When we lived up to our highest values, which is not all the time, but when we live up to those, that's what Martin Luther King was saying, America.

He wasn't trashing America.

He was saying, live up to your founding words.

It's the same thing that I think Frederick Douglass.

You know, at first he didn't like the Constitution.

Then he was asked, did you read it?

And he read it.

And David, what happened?

He completely turned around.

He said there was not a single anti-slavery word in that document.

He had been taught there was by white abolitionists who were really anti-Constitution.

When he became a full-time speaker for the Massachusetts Abolition Society, he said, I have a responsibility to know what I'm talking about.

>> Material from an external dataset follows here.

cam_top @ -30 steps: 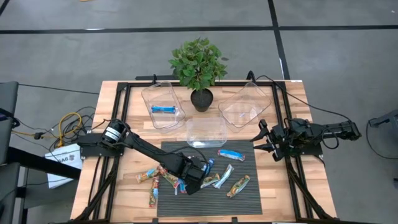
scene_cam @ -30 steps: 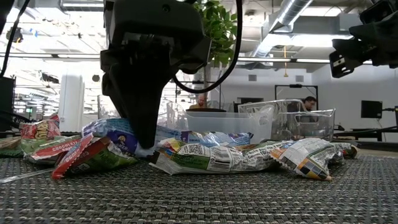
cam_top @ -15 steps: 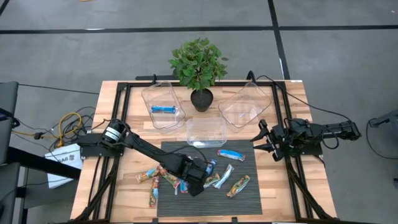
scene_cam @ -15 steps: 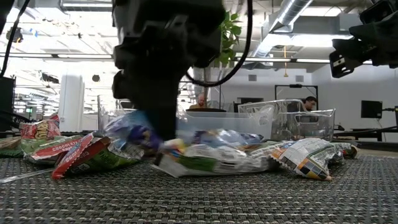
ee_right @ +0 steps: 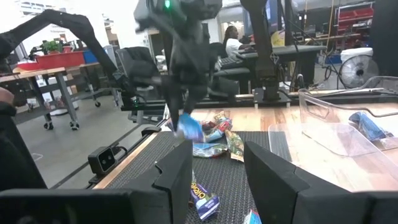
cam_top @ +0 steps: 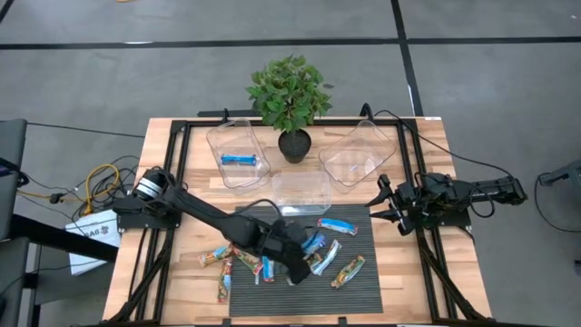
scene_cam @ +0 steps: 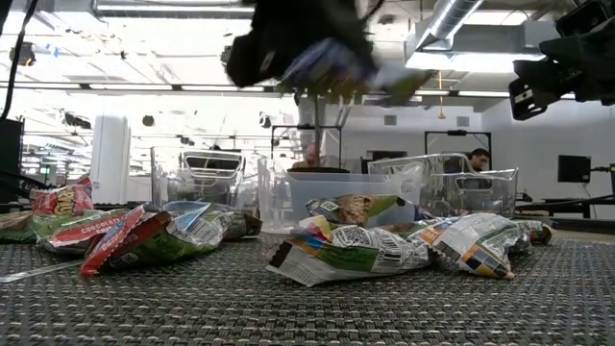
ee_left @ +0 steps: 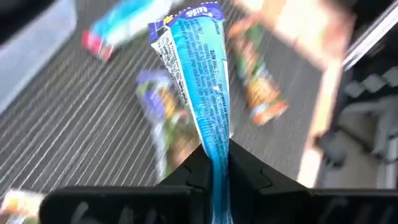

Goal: Pick and place Granola Bars by type
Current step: Put the blue granola bar into the left transparent bin

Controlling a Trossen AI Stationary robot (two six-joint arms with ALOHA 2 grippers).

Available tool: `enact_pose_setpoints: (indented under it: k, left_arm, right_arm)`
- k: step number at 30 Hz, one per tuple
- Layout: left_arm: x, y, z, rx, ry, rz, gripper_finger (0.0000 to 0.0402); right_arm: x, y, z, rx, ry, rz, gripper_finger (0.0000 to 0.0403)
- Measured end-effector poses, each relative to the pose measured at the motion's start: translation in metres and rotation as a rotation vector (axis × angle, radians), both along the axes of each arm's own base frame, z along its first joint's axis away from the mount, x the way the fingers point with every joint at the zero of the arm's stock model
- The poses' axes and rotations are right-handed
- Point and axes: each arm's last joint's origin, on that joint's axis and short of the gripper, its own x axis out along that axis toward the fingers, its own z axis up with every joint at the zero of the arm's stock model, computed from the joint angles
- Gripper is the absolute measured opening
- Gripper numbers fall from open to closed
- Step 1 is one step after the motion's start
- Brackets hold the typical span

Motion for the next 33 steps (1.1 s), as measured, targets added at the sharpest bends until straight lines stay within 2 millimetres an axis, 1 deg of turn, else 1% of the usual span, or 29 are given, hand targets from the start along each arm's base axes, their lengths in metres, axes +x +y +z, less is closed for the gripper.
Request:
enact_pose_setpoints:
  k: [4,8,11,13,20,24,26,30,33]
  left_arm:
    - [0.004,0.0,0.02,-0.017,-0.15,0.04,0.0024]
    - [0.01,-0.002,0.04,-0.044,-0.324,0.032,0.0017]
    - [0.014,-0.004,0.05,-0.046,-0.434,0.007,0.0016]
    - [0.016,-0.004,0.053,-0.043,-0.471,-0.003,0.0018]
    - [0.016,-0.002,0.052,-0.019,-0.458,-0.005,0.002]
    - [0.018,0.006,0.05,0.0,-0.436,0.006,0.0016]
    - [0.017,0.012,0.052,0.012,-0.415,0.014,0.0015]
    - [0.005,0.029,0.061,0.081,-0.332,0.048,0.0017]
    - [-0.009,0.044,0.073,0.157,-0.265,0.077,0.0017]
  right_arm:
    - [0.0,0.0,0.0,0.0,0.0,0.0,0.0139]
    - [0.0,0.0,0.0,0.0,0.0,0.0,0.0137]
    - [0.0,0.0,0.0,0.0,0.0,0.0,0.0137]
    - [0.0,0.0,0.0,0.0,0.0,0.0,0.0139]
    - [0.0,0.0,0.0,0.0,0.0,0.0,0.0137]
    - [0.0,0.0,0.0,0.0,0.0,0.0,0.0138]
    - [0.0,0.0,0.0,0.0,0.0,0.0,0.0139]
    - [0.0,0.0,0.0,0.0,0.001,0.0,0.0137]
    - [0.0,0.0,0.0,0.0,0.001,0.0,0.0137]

So he read the Constitution.

He said he went through an epiphany, completely changed his view of founding fathers.

It's interesting.

Frederick Douglass, in his life, wrote an autobiography three times.

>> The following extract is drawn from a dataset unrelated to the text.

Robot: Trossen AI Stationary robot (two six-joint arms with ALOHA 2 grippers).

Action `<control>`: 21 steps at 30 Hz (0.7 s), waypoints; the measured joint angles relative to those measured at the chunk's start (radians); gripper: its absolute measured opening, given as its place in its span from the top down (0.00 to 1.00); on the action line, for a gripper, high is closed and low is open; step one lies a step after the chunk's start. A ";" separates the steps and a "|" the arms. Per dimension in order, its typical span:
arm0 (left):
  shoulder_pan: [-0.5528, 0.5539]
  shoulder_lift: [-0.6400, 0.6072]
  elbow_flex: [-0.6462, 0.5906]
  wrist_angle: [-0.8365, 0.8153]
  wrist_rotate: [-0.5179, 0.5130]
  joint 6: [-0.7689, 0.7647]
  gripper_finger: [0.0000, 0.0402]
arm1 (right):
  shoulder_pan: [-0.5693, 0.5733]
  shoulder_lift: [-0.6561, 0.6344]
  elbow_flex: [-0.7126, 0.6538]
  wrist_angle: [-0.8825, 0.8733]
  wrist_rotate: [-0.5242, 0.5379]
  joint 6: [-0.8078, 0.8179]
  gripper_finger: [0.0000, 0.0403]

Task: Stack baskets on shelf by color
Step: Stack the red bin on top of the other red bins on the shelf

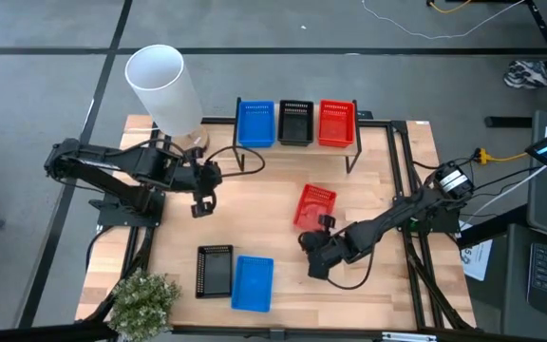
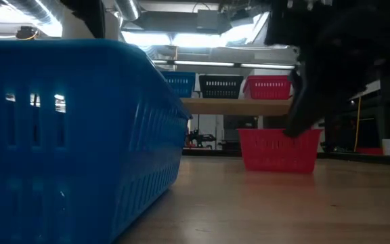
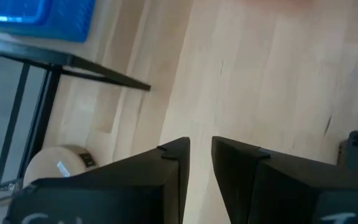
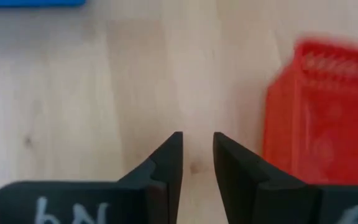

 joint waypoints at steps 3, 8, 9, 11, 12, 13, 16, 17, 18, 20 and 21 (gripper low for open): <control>-0.001 -0.002 -0.005 0.006 -0.001 0.001 0.85 | 0.001 -0.001 0.033 -0.008 0.052 -0.134 0.78; -0.001 -0.001 -0.022 0.003 -0.001 0.003 0.85 | -0.015 -0.003 0.058 -0.047 0.194 -0.186 0.78; -0.001 -0.002 -0.025 -0.003 -0.001 0.003 0.85 | -0.022 -0.003 0.058 -0.065 0.189 -0.180 0.78; -0.001 -0.018 -0.030 -0.011 0.000 0.003 0.85 | -0.038 -0.001 0.057 -0.093 0.162 -0.152 0.78; -0.001 -0.027 -0.030 -0.016 -0.001 0.003 0.85 | -0.044 0.002 0.052 -0.091 0.148 -0.138 0.78; -0.001 -0.035 -0.031 -0.017 -0.003 0.003 0.85 | -0.048 0.003 0.046 -0.094 0.134 -0.132 0.78; -0.001 -0.047 -0.039 -0.021 -0.028 0.019 0.85 | -0.057 0.009 0.029 -0.080 0.102 -0.128 0.78; -0.001 -0.049 -0.039 -0.021 -0.038 0.023 0.85 | -0.060 0.010 0.019 -0.079 0.097 -0.119 0.78; -0.001 -0.053 -0.039 -0.022 -0.045 0.023 0.85 | -0.061 0.010 0.009 -0.085 0.095 -0.106 0.78; -0.001 -0.070 -0.039 -0.028 -0.048 0.023 0.85 | -0.068 0.011 -0.010 -0.087 0.093 -0.074 0.78; -0.001 -0.077 -0.039 -0.029 -0.050 0.023 0.85 | -0.073 0.011 -0.018 -0.087 0.093 -0.049 0.78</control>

He wrote an autobiography when he was young, when he's middle-aged, and when he's older.

And you can see the transition he went through.

The love and respect that he comes up with for the country that he did not have at the beginning.

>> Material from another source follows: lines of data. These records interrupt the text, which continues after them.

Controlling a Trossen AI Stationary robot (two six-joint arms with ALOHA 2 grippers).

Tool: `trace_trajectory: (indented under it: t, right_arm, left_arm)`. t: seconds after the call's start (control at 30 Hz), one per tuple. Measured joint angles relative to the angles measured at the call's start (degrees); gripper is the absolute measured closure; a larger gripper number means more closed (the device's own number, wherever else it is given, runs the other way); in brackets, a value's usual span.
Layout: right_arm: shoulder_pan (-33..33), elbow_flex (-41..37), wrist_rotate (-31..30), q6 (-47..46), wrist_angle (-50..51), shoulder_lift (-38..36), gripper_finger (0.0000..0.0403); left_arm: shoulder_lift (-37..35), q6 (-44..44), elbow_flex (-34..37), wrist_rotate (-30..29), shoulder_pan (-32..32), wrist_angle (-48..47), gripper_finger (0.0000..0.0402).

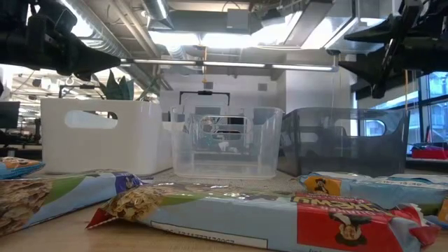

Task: Pick and place Granola Bars by type
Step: Put the left purple granola bar into the white bin

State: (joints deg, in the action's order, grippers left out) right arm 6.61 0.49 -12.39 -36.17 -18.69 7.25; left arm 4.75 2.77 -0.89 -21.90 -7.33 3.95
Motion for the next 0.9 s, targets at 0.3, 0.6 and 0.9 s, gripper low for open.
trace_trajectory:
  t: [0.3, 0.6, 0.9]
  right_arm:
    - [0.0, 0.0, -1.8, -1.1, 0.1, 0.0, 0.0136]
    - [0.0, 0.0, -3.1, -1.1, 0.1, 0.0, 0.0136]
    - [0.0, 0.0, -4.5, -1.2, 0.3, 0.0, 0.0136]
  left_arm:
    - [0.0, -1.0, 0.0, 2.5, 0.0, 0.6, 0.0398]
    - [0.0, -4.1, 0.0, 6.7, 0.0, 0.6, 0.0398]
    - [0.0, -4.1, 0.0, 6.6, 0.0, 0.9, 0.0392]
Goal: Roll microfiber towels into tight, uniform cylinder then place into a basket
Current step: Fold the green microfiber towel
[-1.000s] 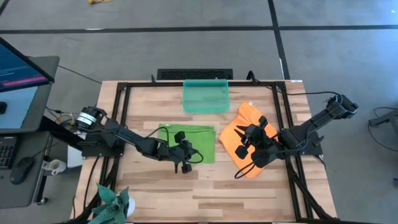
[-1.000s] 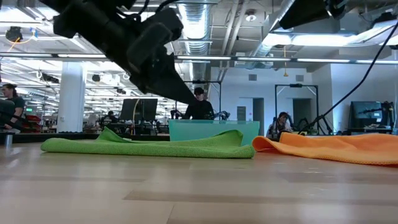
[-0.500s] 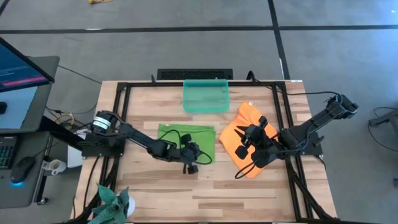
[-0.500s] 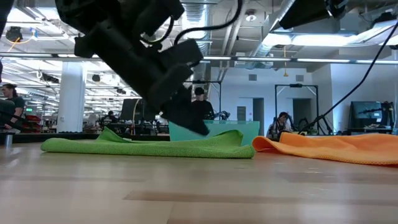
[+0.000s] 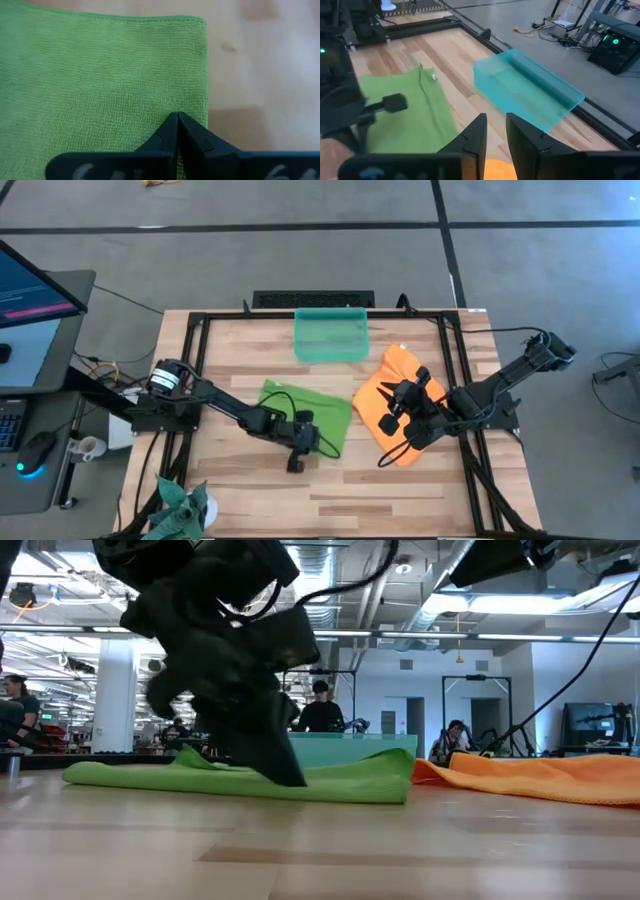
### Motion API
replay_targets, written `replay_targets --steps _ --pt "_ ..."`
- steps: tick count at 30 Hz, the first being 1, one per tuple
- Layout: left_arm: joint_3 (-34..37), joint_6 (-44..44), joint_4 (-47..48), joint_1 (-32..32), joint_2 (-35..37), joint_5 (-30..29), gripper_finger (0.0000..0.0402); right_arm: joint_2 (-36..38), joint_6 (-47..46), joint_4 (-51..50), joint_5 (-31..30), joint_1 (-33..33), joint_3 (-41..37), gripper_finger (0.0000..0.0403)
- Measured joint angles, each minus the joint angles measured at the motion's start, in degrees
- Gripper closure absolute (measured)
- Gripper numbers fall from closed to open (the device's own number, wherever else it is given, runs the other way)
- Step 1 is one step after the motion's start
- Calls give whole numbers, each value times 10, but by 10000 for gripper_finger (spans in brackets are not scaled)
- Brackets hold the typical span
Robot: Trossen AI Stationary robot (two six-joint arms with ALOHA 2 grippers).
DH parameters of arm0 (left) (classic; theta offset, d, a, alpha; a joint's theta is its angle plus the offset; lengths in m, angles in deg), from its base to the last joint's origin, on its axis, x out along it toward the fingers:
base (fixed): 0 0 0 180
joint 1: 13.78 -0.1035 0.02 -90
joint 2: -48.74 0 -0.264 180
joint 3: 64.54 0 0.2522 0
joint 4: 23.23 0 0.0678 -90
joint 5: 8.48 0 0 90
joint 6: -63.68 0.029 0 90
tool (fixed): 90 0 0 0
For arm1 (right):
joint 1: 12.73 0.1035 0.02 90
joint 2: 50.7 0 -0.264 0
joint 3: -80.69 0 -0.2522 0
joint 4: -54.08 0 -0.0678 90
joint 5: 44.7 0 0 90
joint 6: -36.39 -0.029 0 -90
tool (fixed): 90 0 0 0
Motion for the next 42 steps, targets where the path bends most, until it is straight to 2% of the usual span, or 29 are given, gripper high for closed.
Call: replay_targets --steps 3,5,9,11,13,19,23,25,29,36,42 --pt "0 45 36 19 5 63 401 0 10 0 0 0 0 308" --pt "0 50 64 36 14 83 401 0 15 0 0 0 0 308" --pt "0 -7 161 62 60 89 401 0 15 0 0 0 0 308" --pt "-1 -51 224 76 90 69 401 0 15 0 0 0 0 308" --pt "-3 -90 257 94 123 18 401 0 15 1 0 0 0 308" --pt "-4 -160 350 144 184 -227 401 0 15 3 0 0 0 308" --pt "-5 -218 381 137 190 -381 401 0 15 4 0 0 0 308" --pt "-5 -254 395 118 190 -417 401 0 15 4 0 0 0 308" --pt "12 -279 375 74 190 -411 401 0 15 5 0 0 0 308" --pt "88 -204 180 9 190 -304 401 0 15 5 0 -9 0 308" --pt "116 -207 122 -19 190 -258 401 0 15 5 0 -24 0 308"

A lot of activists love to quote his speech on the 4th of July where he thinks we're not included, we're not part of this.

That's earlier in life.

As you see him get later in life, he has a whole different viewpoint.

And that inclusion comes from knowing history.

And that's something he did not know as a slave.

Once he studied it out, once he found it, it was a whole different American story than what he knew.

And I will tell you this: I feel the same way

American history, the white aspects of it, the black aspects of it, the

yellow.

And I mean, it just doesn't matter what color you are.

But when you see how history has been shaped and written and then rewritten and deleted,

you could spend a long time, especially if you're an African-American, going, what the, who did this?

How come I don't know those stories?

How come I only know these four people and I've never heard of people like Phyllis Wheatley?

Well, there is a reason you don't know it, and it is the progressives that did this.

Yeah, a real change, a visible change you can see in 1902 when Woodrow Wilson came out with his five-volume set, The History of the American People.

And in that five-volume set, and it's a comprehensive history, except it has not a single black person in it, not even Frederick Douglass, who is more photographed than Abraham Lincoln was.

This is a guy that was, Wilson was alive with Frederick Douglass, and he doesn't even put him in the book.

Not a single book.

The Klan is in that book.

That's what?

The Klan is in that book.

I think.

Yeah, that is the book that the Klan used for the rebirth of the Klan, the second revival of the Klan.

And so, but academics look at it and say, my gosh, he's the president of Princeton University.

He's the president, he's a professor at three universities.

This is such a smart work.

This is such a brilliant guy.

Let's use this.

And that's the basis of black history today, which is why on Black History Month, you usually get MLK and Rosa Parks, and 20th Century folks, you get Malcolm X and W.B.

Du Bois, but you get very little of the Jack Sissons or the James Armisteads or all the heroes from the American Revolution that were genuine heroes.

Well, you know, it's funny because Oprah magazine just did something on Apple, and I was looking at the Apple News app today, and it's, you know, Oprah teaches black history, and the first one she taught was Phyllis Wheatley.

However, she's leaving out an awful lot.

And what's amazing is she's like, hey, these are people you've never heard of.

And I thought, no, people in my audience, they know them.

We've talked about Phyllis Wheatley forever.

But in this, she says, Phyllis Wheatley was the first African-American to publish a book of poetry, poems on various subjects, religious and moral in 1773.

Born in Gambia, sold to the Wheatley family in Boston when she was seven.

Wheatley was emancipated shortly after her book was released.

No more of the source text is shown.